「面倒くさい」と「幸せ」はセット商品

NHKの「プロフェッショナル仕事の流儀」という番組で、宮崎駿さんが「面倒くさくないとこで生きてると、面倒くさいのはうらやましいなと思うんです」ということを言っていて、その言葉の意味を最近よく考えます。

たしかに、僕らっていうのは、日々、面倒くさいことに囲まれて生きているわけで、できればそういったことは避けたいものですよね。

でも、そういった面倒事を一切なくしてしまったら、僕らの生活はものすごく空虚で中身のない退屈な毎日になってしまうでしょう。
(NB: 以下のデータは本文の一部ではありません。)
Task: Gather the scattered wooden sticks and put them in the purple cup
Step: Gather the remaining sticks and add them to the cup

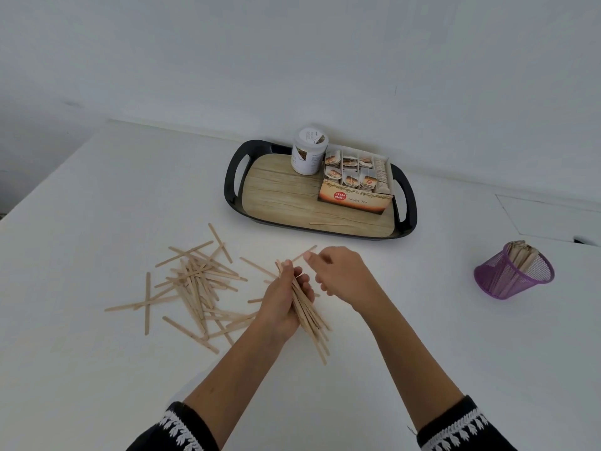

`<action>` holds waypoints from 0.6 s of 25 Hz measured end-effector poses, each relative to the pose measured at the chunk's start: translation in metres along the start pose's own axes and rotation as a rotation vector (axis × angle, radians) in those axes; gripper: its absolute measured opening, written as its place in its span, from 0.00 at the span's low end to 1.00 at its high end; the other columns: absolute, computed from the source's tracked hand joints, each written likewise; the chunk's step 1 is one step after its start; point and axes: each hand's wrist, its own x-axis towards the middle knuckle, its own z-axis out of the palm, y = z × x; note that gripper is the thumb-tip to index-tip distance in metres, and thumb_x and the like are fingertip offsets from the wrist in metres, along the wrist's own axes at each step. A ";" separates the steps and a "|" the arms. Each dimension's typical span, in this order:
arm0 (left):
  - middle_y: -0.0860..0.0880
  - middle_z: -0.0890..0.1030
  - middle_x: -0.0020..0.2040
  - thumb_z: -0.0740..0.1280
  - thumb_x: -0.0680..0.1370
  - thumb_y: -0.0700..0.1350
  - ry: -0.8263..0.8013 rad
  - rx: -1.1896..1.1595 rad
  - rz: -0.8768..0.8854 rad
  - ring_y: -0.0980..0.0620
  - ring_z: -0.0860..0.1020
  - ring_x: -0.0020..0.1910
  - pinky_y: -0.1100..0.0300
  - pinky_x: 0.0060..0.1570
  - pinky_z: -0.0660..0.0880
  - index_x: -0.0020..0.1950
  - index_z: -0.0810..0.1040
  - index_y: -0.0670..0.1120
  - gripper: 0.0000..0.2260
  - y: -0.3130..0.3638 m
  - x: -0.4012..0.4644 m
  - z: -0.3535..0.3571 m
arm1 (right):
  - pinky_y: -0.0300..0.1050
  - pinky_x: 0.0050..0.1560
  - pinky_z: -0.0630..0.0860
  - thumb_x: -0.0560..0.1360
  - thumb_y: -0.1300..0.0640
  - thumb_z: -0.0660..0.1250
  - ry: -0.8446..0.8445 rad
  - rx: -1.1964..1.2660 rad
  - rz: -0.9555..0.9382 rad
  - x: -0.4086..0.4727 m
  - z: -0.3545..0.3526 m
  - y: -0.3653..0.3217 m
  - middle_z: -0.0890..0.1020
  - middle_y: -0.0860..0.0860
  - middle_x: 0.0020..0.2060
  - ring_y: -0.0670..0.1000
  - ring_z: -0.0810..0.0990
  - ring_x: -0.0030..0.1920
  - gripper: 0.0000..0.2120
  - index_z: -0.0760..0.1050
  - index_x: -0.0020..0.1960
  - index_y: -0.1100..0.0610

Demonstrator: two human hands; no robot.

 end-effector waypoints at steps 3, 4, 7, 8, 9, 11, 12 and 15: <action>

実際、僕の学生時代の夏休みなんかは、そんなかんじでした^^;

自分は面倒くさがりということもあって、最初のうちはダラダラすることを楽しんでいたのですが、しばらくするとそれも飽きてくるんですよね。

あるいは違う例を挙げると、ここ数年でキャンプが流行っているみたいですが、あれだって面倒くさいことの塊でしょう。
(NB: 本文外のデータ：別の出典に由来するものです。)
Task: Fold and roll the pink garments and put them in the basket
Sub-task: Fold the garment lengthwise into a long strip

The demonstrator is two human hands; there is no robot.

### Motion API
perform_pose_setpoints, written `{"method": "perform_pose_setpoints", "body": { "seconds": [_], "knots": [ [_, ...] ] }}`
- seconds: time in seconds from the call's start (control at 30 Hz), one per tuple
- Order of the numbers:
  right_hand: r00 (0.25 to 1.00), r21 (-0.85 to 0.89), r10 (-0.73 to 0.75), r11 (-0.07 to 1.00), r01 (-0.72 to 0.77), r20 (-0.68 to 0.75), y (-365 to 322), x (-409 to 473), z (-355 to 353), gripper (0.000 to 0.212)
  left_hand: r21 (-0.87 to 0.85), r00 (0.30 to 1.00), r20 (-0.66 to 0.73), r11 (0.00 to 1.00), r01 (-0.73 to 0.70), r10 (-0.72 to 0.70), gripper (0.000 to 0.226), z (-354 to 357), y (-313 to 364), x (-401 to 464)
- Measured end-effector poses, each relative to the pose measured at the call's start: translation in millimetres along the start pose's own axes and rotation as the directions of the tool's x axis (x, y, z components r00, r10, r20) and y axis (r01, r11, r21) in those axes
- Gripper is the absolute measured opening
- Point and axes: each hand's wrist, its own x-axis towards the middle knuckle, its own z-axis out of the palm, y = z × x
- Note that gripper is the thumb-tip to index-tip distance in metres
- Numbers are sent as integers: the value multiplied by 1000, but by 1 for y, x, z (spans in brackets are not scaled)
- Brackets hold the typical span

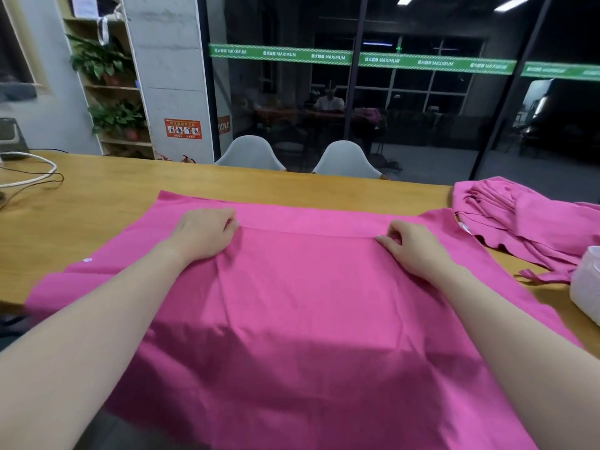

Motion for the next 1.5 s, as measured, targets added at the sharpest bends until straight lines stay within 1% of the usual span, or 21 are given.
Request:
{"method": "perform_pose_setpoints", "body": {
  "seconds": [0.1, 0.2, 0.33, 0.53, 0.67, 0.9, 1.03, 1.17, 1.23, 1.3, 1.37, 1.43, 1.5],
  "knots": [
    [998, 6, 21, 1000, -22, 53, 11, 9, 24, 30, -8, 998, 52, 1000, 20, -20, 25, 28, -6, 5],
    [996, 63, 59, 996, -64, 67, 23, 11, 42, 29, -20, 999, 25, 999, 37, -36, 26, 47, -12, 8],
    [995, 81, 49, 995, -56, 83, 29, 13, 47, 28, -18, 999, 28, 999, 27, -26, 25, 51, -13, 10],
    [997, 88, 57, 994, -62, 60, 26, 4, 44, 30, -50, 997, 40, 997, 62, -60, 28, 45, -7, 0],
    [997, 94, 60, 993, -65, 58, 20, -11, 37, 31, -38, 998, 20, 997, 65, -64, 27, 38, -5, -19],
    [997, 72, 44, 996, -49, 61, 3, -64, 17, 37, -32, 998, 36, 998, 48, -47, 27, 19, 4, -72],
    [999, 50, 19, 999, -21, 33, -4, -94, 8, 32, -38, 999, 14, 999, 32, -31, 28, 14, 6, -96],
    [998, 6, 9, 1000, -9, 61, -14, -97, 1, 33, -24, 997, 67, 999, 45, -44, 29, 7, 12, -99],
    [999, -22, -37, 999, 38, 34, -16, -92, -8, 32, -32, 999, 35, 999, 22, -21, 28, 0, 10, -94],
    [997, -19, -75, 997, 74, -34, -19, -81, -23, 32, -55, 999, -49, 998, 14, -17, 26, -13, 8, -81],
    [993, -4, -92, 996, 92, -74, -21, -62, -35, 31, -40, 993, -115, 999, 8, -13, 26, -26, 6, -60],
    [994, -11, -84, 996, 84, -67, -20, -40, -37, 31, -4, 992, -128, 1000, -9, 8, 26, -33, 4, -39],
    [997, -30, -63, 998, 62, -49, -16, -19, -32, 32, 30, 995, -103, 1000, -9, 12, 26, -32, 4, -19]
  ]
}}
わざわざ山奥に行って、テントを組み立てて、自分で火を起こして…。

これらはすべて自分でやらなくても、家の中で電気・ガス・水道を使えば済んでしまうことですよね。

でも、それが楽しいわけです。

だから、僕らは面倒くさいことを他人やテクノロジーに解決してもらって、そうして余った時間を使い、わざわざ別の面倒くさいことをやって楽しんでいるんですね。
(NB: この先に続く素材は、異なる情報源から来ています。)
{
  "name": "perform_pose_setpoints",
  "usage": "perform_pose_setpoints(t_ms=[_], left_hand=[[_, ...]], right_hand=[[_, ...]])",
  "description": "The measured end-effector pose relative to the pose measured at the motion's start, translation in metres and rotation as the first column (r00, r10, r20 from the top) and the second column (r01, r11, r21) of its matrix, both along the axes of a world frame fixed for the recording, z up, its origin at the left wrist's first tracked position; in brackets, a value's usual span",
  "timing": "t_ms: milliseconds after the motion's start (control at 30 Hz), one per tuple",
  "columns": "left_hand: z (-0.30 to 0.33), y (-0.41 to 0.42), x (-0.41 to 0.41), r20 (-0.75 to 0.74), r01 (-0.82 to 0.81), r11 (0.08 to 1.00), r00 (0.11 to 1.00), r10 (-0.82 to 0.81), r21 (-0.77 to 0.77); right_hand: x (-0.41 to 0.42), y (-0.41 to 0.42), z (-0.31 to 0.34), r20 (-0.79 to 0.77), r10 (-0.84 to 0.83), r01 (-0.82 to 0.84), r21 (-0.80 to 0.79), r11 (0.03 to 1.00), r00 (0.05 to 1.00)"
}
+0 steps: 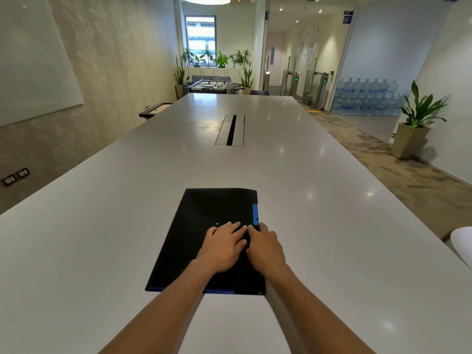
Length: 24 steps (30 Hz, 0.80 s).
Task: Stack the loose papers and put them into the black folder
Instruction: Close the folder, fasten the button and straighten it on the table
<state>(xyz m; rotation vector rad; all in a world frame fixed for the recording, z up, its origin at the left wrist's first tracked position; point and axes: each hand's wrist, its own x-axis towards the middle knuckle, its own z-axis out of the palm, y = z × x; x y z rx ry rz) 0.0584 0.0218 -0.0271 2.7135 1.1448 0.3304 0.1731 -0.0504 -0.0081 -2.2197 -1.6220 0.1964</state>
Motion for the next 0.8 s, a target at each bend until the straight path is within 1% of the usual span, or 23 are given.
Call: perform_pose_setpoints(t_ms=[33, 100, 133, 200, 267, 300, 367, 433, 500, 567, 633, 700, 733, 800], left_hand=[[0.0, 0.0, -0.002, 0.031, -0.001, 1.0, 1.0, 0.002, -0.018], [0.001, -0.003, -0.005, 0.141, -0.05, 0.998, 0.988, 0.056, -0.042], [0.001, -0.006, -0.007, 0.191, -0.092, 0.995, 0.977, 0.097, -0.036], [0.001, -0.011, -0.012, 0.219, -0.189, 0.982, 0.959, 0.178, 0.03], [0.002, -0.015, -0.017, 0.192, -0.317, 0.944, 0.936, 0.296, 0.088], [0.003, -0.016, -0.021, 0.166, -0.388, 0.917, 0.914, 0.37, 0.091], [0.007, -0.015, -0.03, 0.091, -0.519, 0.853, 0.853, 0.513, 0.056], [0.01, -0.012, -0.04, 0.007, -0.628, 0.778, 0.778, 0.628, -0.018], [0.011, -0.01, -0.046, -0.052, -0.691, 0.716, 0.722, 0.69, -0.1], [0.015, -0.01, -0.05, -0.05, -0.703, 0.699, 0.709, 0.704, -0.127], [0.02, -0.008, -0.052, -0.009, -0.7, 0.698, 0.707, 0.707, -0.147], [0.028, -0.003, -0.059, 0.04, -0.708, 0.674, 0.683, 0.73, -0.212], [0.032, 0.001, -0.065, 0.078, -0.704, 0.657, 0.664, 0.744, -0.27], [0.037, 0.012, -0.078, 0.18, -0.651, 0.637, 0.628, 0.757, -0.412]], right_hand=[[0.0, -0.002, 0.001, -0.035, -0.006, 0.006, 0.001, 1.0, 0.999], [-0.001, -0.007, 0.002, -0.092, -0.044, 0.046, 0.026, 0.999, 0.995], [-0.002, -0.009, 0.001, -0.1, -0.069, 0.074, 0.043, 0.996, 0.993], [-0.005, -0.014, 0.0, -0.09, -0.115, 0.121, 0.061, 0.991, 0.989], [-0.008, -0.018, 0.001, -0.084, -0.149, 0.153, 0.045, 0.987, 0.985], [-0.008, -0.019, 0.003, -0.081, -0.162, 0.164, 0.029, 0.986, 0.984], [-0.007, -0.022, 0.005, -0.067, -0.167, 0.168, 0.003, 0.986, 0.984], [-0.007, -0.024, 0.006, -0.058, -0.156, 0.156, -0.003, 0.988, 0.986], [-0.008, -0.025, 0.008, -0.07, -0.152, 0.152, -0.004, 0.988, 0.986], [-0.01, -0.025, 0.008, -0.115, -0.149, 0.149, -0.007, 0.989, 0.982], [-0.01, -0.025, 0.008, -0.202, -0.158, 0.16, -0.009, 0.987, 0.966], [-0.006, -0.022, 0.009, -0.369, -0.192, 0.206, 0.0, 0.979, 0.909], [-0.002, -0.02, 0.01, -0.48, -0.214, 0.247, 0.008, 0.969, 0.851], [0.008, -0.016, 0.012, -0.67, -0.258, 0.343, -0.006, 0.939, 0.696]])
で、そういったことから、僕は「面倒くさい」と「幸せ」というのは切り離せない関係にあるんじゃないか?と思うわけです。

かの有名な哲学者であるアリストテレスは、幸福の定義を「理性に基づく活動である」と言いました。

ちなみに、ここでいう「理性に基づく活動」というのは、ダラダラしながらテレビを見るといったことではなく、さっきのキャンプのように、自分から積極的に動くことで面白さを作り出していくような活動のことを言います。

つまりは、面倒くさいことですね。

だから、彼が言いたいのは、「面倒な気持ちを我慢して、コツコツ継続して積み重ねていくこと自体が、幸せなことなんだよ」ということだと思うんです。

そういったことを踏まえると、勉強が得意な人にありがちなのですが、汗をかかずにスマートに頭で考えるだけで物事を済ませる習慣がついたらダメですね。

やっぱり「自分が生きている」という実感は、目の前の面倒くさいことを、それこそウンザリしながらも少しずつこなしていかないと、手に入らないんじゃないかな…なんて思いました。